*** Opening of AVAILABLE DATA ***

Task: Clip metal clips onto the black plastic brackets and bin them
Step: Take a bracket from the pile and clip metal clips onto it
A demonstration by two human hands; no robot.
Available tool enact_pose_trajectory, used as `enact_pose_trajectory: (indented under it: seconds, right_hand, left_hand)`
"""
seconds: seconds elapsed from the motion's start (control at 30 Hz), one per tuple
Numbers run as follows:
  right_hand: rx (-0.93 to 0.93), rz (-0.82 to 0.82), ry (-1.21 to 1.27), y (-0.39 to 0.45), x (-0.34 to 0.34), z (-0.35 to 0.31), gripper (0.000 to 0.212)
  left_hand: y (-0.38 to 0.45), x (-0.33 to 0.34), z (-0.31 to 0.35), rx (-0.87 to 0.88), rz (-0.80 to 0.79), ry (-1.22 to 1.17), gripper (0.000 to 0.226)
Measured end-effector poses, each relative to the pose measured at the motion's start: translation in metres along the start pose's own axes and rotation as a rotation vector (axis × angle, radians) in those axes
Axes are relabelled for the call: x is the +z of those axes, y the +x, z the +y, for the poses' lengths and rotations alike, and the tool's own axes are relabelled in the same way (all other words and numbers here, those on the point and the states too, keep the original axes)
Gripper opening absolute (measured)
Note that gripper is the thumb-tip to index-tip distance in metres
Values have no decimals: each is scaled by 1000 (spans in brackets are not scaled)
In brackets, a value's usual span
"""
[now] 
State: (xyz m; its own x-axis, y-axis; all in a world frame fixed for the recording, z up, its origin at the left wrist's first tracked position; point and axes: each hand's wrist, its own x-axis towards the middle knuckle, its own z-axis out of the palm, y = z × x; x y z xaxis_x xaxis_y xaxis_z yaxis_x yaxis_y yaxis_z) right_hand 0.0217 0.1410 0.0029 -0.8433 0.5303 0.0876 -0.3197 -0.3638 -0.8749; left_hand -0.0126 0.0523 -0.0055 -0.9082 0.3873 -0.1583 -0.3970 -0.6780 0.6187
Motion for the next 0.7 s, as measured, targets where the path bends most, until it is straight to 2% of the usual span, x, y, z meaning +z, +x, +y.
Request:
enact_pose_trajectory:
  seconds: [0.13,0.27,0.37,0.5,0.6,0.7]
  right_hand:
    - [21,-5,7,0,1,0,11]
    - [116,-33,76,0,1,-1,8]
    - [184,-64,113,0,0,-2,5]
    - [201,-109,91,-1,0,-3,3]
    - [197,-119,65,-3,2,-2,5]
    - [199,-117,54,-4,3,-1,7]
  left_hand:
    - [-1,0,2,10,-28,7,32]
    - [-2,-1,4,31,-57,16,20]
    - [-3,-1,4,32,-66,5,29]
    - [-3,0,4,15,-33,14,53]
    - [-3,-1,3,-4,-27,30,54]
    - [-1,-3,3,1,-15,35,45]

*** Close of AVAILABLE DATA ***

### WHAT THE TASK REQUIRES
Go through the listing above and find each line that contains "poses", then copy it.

### ANSWER SPACE
Measured end-effector poses, each relative to the pose measured at the motion's start: translation in metres along the start pose's own axes and rotation as a rotation vector (axis × angle, radians) in those axes
Axes are relabelled for the call: x is the +z of those axes, y the +x, z the +y, for the poses' lengths and rotations alike, and the tool's own axes are relabelled in the same way (all other words and numbers here, those on the point and the states too, keep the original axes)

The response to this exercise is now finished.